25. A method for removing a wafer from a polishing head after chemical mechanical polishing, comprising:

applying a vacuum to a backside of the wafer;

moving the polishing head retaining the wafer to a periphery of a polishing pad;

rotating the polishing pad so that a venting inlet of the polishing pad is positioned under the wafer;

releasing the vacuum from the backside of the wafer; and

removing the wafer from the polishing head.

26. The method of claim 25, wherein the polishing pad has a top surface having a plurality of perforations.

27. The method of claim 25, wherein the polishing pad has a top surface having a plurality of grooves.

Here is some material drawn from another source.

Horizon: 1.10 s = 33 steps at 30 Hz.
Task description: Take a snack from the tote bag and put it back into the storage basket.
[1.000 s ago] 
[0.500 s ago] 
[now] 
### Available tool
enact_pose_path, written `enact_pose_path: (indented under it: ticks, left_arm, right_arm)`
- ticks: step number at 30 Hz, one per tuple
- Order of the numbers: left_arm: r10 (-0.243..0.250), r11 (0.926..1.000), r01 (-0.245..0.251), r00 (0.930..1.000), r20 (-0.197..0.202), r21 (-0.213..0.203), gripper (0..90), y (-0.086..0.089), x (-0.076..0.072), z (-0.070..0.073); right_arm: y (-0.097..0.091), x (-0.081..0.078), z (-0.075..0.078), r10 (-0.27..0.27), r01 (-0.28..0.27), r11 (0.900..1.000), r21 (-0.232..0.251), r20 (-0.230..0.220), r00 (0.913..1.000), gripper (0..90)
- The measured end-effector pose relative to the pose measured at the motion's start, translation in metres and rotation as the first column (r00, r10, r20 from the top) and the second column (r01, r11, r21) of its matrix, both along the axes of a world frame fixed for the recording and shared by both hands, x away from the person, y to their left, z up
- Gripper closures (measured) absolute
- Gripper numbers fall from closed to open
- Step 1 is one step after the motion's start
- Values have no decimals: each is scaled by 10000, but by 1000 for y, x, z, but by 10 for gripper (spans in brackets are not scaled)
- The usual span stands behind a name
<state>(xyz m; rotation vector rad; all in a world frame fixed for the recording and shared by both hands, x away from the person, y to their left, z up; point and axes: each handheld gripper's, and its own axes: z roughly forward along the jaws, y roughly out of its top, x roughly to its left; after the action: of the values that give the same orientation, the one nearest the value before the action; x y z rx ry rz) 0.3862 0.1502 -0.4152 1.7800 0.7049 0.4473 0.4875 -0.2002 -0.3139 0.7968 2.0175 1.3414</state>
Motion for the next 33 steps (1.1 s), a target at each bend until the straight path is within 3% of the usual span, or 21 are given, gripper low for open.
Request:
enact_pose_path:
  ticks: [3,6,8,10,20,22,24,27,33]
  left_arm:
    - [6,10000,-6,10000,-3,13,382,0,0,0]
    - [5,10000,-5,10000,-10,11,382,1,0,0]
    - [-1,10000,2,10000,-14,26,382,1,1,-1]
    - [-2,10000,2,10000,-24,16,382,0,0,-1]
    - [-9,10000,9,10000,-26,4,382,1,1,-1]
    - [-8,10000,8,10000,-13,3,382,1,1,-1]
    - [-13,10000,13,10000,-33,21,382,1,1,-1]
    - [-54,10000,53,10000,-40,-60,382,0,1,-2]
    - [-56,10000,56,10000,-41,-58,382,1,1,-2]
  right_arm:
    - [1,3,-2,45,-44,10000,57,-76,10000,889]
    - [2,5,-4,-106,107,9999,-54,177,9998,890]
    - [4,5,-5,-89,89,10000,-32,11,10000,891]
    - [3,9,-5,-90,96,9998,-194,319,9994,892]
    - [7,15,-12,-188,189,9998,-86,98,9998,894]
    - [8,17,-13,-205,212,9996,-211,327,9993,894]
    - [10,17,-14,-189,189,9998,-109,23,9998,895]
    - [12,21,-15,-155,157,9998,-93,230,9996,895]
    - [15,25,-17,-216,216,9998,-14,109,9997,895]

28. The method of claim 25, wherein the venting inlet is connected to atmospheric pressure.

29. The method of claim 25, wherein the venting inlet extends from the periphery of a top surface of the pad towards a center of the top surface.

30. The method of claim 25, wherein the venting inlet is angled relative to a diameter of the pad.

31. The method of claim 25, wherein the venting inlet passes through the full depth of the polishing pad.

32. The method of claim 25, wherein the venting inlet passes through a portion of the depth of the polishing pad.

33. The method of claim 25, wherein the venting inlet has a sloped surface.

34. The method of claim 25, wherein the venting inlet tunnels through the pad to connect with a top surface of the pad.

35. The method of claim 25, wherein the venting inlet tunnels underneath the pad to connect with a top surface of the pad and wherein a platen forms a bottom surface of the venting inlet.

36. The method of claim 25, wherein the method is performed in the order recited.

37. The method of claim 25, wherein the moving is performed before the applying.